3) Vers une redéfinition des objectifs de la firme

Les ambiguïtés qui entourent la délimitation du statut de créancier résiduel nous amène à nous interroger sur la légitimité et la pertinence d’une gestion orientée vers la seule satisfaction des objectifs des actionnaires.

Traditionnellement on justifie l’attribut de créancier résiduel de l’actionnaire par le fait que celui-ci n’est rémunéré qu’en dernier ressort. Or un salarié, dirigeant ou non, qui développe des compétences très spécifiques à la firme encourt également un risque résiduel. Celui-ci est d’autant plus élevé que les salariés n’ont pas diversifié leur capital humain. Dans cet exemple, la rémunération de ce capital humain dépend exclusivement de la réussite ou de l’échec de la stratégie poursuivie par la firme. Or si celle-ci se limite au seul objectif de la maximisation de la richesse des actionnaires, la rémunération de cet investissement devient plus qu’aléatoire. Le recours au  downsizing  pour diminuer les coûts fixes, au rachat d’actions qui peut pénaliser la croissance, et la sélection de projets risqués pour mieux valoriser les options sur actions, constituent autant de menaces pour l’emploi.

Dans ces conditions le développement en capital humain, reconnu comme le vecteur essentiel de l’innovation et de la création de valeur peut être compromis. La résolution de ce problème suppose la reconnaissance, même implicite, du statut de créancier résiduel aux salariés et autres dirigeants qui s’investissent dans un savoir-faire spécifique à leurs entreprises. Pour être concrète, cette évolution doit se traduire par une redéfinition des objectifs de la firme, avec notamment la prise en compte des intérêts des autres « stakeholders » 173 .

L’extension du statut du créancier résiduel à d’autres « stakeholders » ne constitue pas cependant le seul motif de la contestation de l’objectif unique de maximisation des fonds propres. Une autre critique concerne le bien fondé même de cet objectif. Alors que la conception traditionnelle de la firme boite noire est abandonnée, attribuer un but précis à une organisation reviendrait à considérer celle-ci comme une unité homogène poursuivant ses propres objectifs (P Migrom, J Roberts, 1992). Or dans les firmes nœuds de contrats, les décisions qui se prennent sont le résultat d’interactions entre des individus et des groupes qui ne poursuivent pas nécessairement les mêmes objectifs. A partir de là, on peut remarquer que contrairement aux individus, les organisations n’ont pas d’intérêts bien définis, décrits par des fonctions d’utilité. Ces fonctions d’utilité ne peuvent décrire que le comportement individuel de chaque membre de l’organisation 174 . Pour autant, la firme dont la raison d’être est d’abord de créer de la richesse, peut chercher à optimiser ses performances en agissant sur les préférences et les motivations de ses membres.

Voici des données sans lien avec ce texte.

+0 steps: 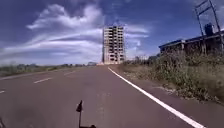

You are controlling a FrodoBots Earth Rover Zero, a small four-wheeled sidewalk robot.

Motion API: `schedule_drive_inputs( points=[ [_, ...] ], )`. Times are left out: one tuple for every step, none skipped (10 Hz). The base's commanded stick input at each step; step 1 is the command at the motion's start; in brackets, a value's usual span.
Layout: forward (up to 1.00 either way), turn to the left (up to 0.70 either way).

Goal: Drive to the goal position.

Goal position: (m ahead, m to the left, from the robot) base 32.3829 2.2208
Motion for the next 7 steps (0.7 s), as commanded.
schedule_drive_inputs(
  points=[
    [1.0,0.0],
    [1.0,0.0],
    [1.0,0.0],
    [1.0,0.0],
    [1.0,0.0],
    [1.0,0.0],
    [1.0,0.0]
  ],
)
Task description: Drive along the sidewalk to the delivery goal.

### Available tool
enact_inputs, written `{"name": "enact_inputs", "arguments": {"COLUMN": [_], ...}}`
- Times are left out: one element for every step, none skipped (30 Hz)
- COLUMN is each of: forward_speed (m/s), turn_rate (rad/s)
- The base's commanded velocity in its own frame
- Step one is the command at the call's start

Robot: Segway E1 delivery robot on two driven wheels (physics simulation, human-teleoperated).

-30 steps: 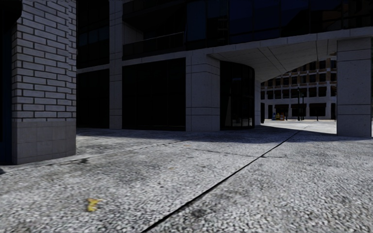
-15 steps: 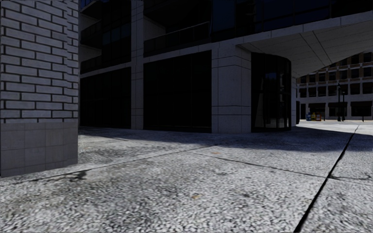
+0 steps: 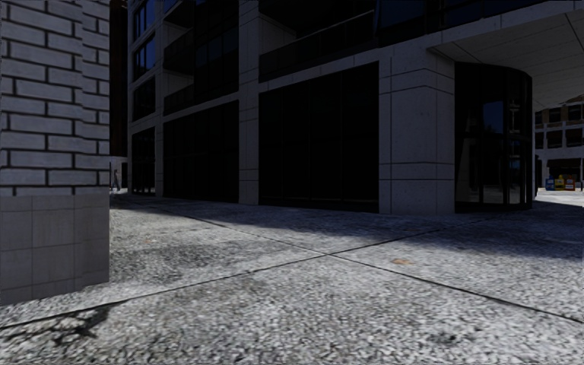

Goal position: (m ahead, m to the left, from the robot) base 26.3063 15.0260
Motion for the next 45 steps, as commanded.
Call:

Dans l’optique du « stakeholder capitalism » cette action passe par la prise en compte effective des intérêts de l’ensemble des parties prenantes. Cette vision implique un nécessaire compromis entre les intérêts strictement financiers des investisseurs et les revendications socioprofessionnelles d’autres stakeholders tels que les salariés et les dirigeants.

Notes
173.

Cette solution présente le double avantage d’offrir des protections aux autres « stakeholders » sans pour autant nécessiter de lourds aménagements juridiques.

174.

A supposer que ces derniers se comportent en agents rationnels qui maximisent leur utilité.